Quality of life of patients on haemodialysis for end-stage renal disease

Aim. The aims of the study were (a) to measure the overall quality of life of people receiving haemodialysis, (b) to compare the quality of life of the sample with that of the general population and (c) to identify any differences between the quality of life of people who are adequately dialysed and those inadequately dialysed, as determined by Kt/V-urea (dialysis adequacy) measurements. Background. End stage renal disease is a progressive, debilitating, chronic illness requiring nursing and medical interventions. The development of the disease affects quality of life, potentially influencing physical and mental health, functional status, independence, general well-being, personal relationships and social functioning. Method. A descriptive, cross-sectional, survey was carried out of the quality of life of patients undergoing haemodialysis treatment at a hospital in the Republic of Ireland. A non-probability sample of 97 patients was chosen. Health-related quality of life was assessed using the 36-item Short Form Health Survey questionnaire. Findings. Patients receiving haemodialysis identified limitations in a number of areas including vitality, physical functioning and physical role limitations.

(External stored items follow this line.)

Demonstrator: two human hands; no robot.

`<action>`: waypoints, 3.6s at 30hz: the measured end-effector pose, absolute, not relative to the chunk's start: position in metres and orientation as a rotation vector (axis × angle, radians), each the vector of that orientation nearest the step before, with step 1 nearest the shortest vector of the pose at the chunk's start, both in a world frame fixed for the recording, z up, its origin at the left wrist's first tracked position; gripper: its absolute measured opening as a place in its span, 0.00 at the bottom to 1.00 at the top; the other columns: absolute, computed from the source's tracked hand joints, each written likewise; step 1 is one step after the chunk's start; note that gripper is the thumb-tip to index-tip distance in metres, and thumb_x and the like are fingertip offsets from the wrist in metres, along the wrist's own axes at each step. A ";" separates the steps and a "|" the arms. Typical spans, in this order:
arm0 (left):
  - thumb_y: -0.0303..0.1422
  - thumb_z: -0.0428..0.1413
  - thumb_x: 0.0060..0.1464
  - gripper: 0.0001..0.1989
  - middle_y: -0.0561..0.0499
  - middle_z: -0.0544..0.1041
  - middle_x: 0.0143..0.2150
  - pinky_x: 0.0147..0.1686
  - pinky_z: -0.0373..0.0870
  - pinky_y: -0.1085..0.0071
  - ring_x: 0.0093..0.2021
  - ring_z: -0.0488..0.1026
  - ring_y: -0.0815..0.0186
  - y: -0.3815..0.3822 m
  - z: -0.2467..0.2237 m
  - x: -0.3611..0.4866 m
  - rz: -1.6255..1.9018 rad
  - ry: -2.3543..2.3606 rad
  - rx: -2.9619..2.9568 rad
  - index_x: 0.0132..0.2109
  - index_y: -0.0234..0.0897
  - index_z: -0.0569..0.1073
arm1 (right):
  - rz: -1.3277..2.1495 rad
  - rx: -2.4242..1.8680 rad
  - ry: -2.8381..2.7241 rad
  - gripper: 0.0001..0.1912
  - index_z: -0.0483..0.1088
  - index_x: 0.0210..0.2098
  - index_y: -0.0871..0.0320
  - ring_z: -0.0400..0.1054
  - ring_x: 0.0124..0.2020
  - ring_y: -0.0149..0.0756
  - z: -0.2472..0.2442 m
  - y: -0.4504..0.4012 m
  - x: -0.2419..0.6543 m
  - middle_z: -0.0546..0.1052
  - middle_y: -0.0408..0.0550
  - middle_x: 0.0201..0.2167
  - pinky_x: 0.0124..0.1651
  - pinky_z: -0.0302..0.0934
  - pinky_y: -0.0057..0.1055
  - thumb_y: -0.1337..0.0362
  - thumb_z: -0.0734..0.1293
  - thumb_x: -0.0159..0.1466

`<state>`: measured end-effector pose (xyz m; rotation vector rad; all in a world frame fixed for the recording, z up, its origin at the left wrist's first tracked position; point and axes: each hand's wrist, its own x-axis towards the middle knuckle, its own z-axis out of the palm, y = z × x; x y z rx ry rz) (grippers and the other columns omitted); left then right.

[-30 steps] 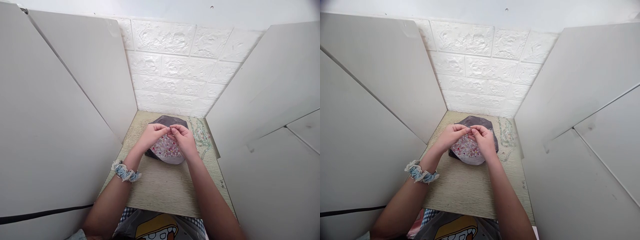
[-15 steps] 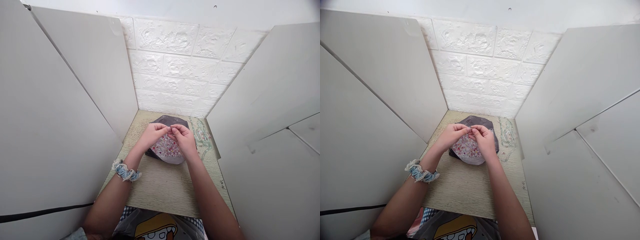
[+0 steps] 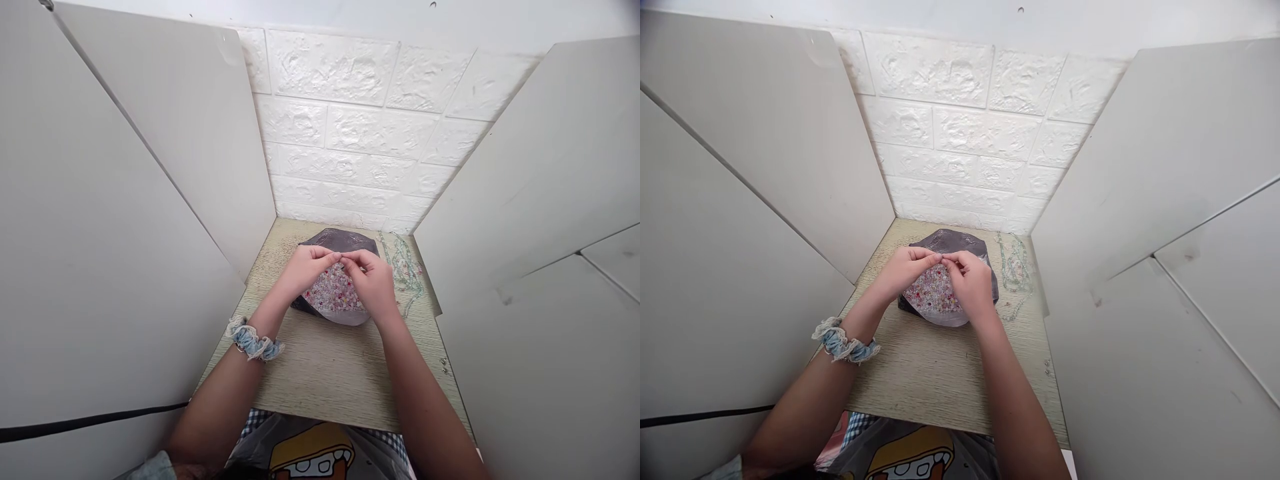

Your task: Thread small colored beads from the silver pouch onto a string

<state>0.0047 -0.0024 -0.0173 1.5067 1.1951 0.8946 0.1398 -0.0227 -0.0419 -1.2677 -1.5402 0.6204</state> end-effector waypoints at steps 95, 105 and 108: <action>0.37 0.49 0.48 0.10 0.59 0.49 0.16 0.15 0.44 0.80 0.15 0.45 0.78 0.002 -0.019 0.002 1.006 1.135 1.306 0.30 0.34 0.66 | 0.272 -1.905 -2.365 0.16 0.64 0.38 0.56 0.62 0.31 0.32 -0.069 -0.017 0.128 0.67 0.48 0.35 0.29 0.50 0.27 0.70 0.48 0.61; 0.37 0.49 0.46 0.10 0.60 0.50 0.15 0.17 0.46 0.78 0.15 0.45 0.77 0.003 -0.019 0.002 1.014 1.144 1.320 0.29 0.34 0.67 | 0.241 -1.943 -2.386 0.16 0.64 0.40 0.55 0.62 0.33 0.33 -0.071 -0.014 0.126 0.66 0.49 0.37 0.30 0.52 0.27 0.67 0.48 0.62; 0.37 0.49 0.46 0.10 0.60 0.50 0.15 0.17 0.47 0.78 0.15 0.45 0.77 0.003 -0.019 0.001 1.017 1.139 1.325 0.29 0.33 0.67 | 0.233 -1.931 -2.378 0.15 0.64 0.38 0.55 0.62 0.32 0.32 -0.073 -0.013 0.125 0.66 0.48 0.37 0.30 0.52 0.27 0.65 0.48 0.63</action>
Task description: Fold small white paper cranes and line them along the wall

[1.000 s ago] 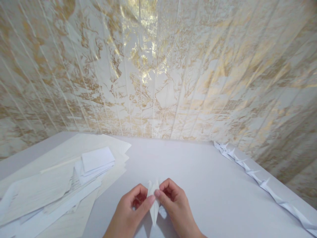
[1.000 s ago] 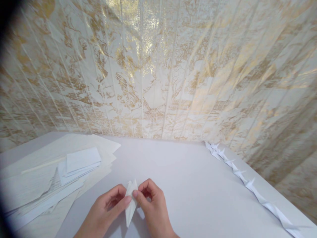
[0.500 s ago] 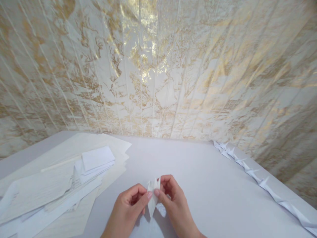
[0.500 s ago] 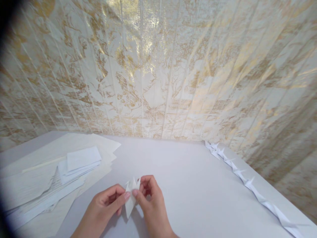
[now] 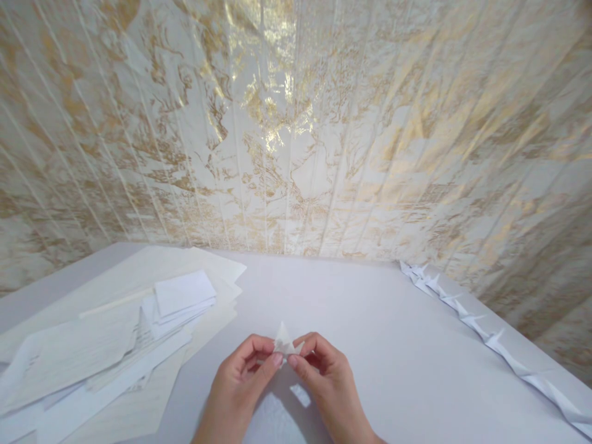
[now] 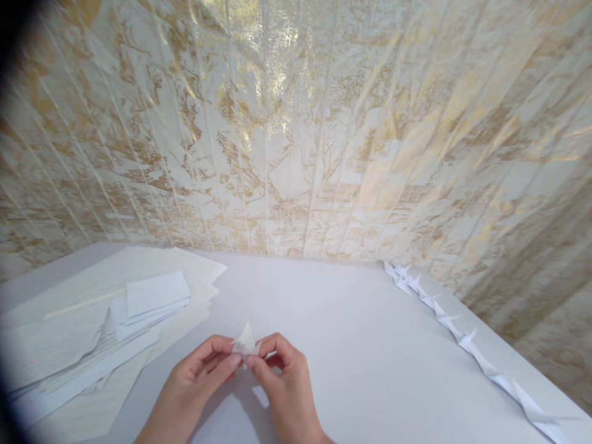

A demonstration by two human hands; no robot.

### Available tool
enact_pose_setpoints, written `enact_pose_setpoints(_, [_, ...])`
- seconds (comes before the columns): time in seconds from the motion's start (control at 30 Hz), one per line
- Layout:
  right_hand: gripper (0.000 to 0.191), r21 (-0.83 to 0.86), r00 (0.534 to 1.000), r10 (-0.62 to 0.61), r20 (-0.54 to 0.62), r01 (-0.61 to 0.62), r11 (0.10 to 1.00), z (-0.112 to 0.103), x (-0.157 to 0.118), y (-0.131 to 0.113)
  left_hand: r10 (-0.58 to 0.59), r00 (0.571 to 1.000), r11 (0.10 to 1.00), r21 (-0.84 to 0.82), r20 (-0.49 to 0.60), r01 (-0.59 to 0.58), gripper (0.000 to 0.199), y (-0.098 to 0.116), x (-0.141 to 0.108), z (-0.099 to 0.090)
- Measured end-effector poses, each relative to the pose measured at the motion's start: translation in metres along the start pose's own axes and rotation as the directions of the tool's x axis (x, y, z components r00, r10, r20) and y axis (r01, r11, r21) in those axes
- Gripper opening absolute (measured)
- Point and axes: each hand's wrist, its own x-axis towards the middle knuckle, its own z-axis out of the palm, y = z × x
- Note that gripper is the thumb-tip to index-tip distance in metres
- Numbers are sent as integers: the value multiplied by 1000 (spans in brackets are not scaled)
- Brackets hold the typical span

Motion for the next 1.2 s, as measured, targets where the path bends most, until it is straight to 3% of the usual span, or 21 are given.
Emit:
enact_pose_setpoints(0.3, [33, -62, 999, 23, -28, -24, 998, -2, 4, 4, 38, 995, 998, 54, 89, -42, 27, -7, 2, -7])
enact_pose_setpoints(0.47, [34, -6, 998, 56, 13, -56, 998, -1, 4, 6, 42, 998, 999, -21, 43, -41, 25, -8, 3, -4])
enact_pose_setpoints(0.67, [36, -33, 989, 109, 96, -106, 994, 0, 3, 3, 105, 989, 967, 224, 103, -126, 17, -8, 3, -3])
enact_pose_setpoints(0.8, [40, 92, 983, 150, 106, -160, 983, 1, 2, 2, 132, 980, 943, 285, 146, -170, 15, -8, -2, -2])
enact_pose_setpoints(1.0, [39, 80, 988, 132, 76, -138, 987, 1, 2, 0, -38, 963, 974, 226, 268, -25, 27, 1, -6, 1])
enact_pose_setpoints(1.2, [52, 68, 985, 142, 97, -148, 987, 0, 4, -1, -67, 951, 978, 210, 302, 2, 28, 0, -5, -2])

They also reported significantly lower physical functioning when compared with general population norm-based scores. Differences were also found in mental health scores between patients who were well-dialysed and those less well-dialysed. Conclusion. End-stage renal disease and its ensuing treatments negatively affect quality of life. Nurses aware of this evidence can explore new ways to assess more accurately and identify specific problem areas for individual patients and take action to ameliorate these.